• [WHAT YOU ARE ASKED TO DO]:
Only those lines in the data below from the line containing "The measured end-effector" through the line containing "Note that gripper", both included, should be restated word for word.
_ _ _ _ _ _ _
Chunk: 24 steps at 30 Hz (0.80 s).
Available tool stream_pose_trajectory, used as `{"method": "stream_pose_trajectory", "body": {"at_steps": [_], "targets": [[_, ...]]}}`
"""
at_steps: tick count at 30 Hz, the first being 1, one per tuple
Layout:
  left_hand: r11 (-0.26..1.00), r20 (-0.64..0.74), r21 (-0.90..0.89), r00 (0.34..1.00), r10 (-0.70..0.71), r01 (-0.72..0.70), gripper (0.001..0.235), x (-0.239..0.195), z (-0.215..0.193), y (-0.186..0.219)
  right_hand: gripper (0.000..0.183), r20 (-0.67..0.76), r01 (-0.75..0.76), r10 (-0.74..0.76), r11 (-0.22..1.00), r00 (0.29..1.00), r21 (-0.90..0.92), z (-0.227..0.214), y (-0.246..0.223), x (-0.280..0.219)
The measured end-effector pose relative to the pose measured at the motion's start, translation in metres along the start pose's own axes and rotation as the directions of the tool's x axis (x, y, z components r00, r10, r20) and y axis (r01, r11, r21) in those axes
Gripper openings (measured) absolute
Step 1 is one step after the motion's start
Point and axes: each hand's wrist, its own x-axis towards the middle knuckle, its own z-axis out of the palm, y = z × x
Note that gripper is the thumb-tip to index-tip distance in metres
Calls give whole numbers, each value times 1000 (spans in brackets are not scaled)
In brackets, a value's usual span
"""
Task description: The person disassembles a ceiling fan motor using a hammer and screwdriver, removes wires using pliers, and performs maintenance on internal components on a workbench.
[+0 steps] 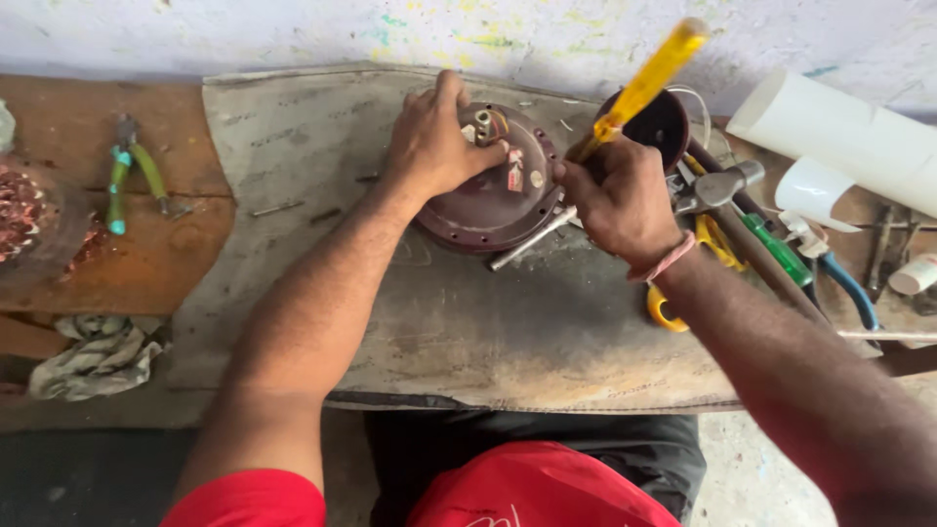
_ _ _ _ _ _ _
• [TASK RESULT]:
The measured end-effector pose relative to the pose measured at the motion's start, translation in metres along the start pose's own axes and rotation as the directions of the tool's x axis (x, y, z components r00, r10, r20) and y axis (r01, r11, r21) in those axes
Gripper openings (measured) absolute
Step 1 is one step after the motion's start
Point and axes: each hand's wrist, its own x-axis towards the middle knuckle, its own z-axis out of the palm, y = z × x
Note that gripper is the thumb-tip to index-tip distance in metres

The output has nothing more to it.